Seven Habits of Spectacularly Unsuccessful Executives - jfaucett
http://www.forbes.com/sites/ericjackson/2012/01/02/the-seven-habits-of-spectacularly-unsuccessful-executives/
======
davidkatz
Seriously? How many more decades are we going to see people mistake
correlation for causation as if this problem had not been thoroughly
understood? This article reads like one long speculation presented as fact.

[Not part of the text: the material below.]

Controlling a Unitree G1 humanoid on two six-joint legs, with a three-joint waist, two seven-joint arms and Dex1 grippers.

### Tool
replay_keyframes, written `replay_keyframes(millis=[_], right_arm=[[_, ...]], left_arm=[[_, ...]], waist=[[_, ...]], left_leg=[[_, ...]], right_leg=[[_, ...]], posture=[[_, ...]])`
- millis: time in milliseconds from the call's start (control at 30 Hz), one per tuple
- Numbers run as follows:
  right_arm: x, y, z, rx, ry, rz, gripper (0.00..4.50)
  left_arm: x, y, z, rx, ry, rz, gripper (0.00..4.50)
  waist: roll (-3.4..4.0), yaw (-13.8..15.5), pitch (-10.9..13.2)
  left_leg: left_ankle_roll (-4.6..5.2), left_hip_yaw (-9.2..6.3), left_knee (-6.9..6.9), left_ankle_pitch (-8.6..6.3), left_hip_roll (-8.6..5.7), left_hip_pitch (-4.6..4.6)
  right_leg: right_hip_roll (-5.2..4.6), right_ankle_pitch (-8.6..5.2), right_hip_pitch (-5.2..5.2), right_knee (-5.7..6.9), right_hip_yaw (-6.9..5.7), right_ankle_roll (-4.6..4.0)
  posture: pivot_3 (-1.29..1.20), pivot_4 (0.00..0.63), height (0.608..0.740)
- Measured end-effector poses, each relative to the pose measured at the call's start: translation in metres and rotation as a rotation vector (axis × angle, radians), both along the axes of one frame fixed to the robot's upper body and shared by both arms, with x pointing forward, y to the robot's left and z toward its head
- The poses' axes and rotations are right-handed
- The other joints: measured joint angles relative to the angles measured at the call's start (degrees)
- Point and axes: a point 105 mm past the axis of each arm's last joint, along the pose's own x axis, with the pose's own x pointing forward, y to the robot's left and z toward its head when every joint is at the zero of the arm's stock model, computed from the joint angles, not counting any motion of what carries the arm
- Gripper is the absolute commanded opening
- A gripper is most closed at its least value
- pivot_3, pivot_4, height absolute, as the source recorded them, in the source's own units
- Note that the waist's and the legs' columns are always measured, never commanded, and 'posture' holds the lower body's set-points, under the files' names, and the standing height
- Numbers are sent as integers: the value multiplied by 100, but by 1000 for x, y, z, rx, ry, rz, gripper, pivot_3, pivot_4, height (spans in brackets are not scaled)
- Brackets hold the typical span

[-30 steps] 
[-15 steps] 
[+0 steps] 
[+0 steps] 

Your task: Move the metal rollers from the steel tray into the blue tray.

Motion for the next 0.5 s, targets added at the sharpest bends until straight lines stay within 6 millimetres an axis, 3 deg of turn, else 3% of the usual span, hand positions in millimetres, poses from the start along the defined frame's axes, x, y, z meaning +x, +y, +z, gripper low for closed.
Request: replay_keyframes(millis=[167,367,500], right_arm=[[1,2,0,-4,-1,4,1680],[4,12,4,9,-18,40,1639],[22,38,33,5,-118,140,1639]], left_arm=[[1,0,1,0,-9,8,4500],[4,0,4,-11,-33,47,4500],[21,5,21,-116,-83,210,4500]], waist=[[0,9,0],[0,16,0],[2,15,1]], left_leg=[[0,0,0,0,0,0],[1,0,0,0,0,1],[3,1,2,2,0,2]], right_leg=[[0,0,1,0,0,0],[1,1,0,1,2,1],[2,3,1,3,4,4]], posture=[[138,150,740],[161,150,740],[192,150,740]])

Kahneman and other psychologists have long established that we color character
traits into stories that fit the result. If a CEO is pursuing his beliefs
strongly and the company succeeds, we call him a visionary. If the company
fails, we say 'he never listened'.

If you really wanted to check the influence of a certain character trait,
you'd need to try to (carefully) compare how CEOs with the trait performed
compared to CEOs without the trait, and make damn sure your sample sizes and
methods are sound before making any confident assertions. What you definitely
don't want to do is look at a handful of failed companies, find some common
traits among their CEOs and call it 'The 7 Habits Of Spectacularly
Unsuccessful CEOs'. That's intellectually negligent, and it's a testament to
something that is fundamentally broken in journalism — we have publications
that pretend to educate when they in fact serve misinforming entertainment.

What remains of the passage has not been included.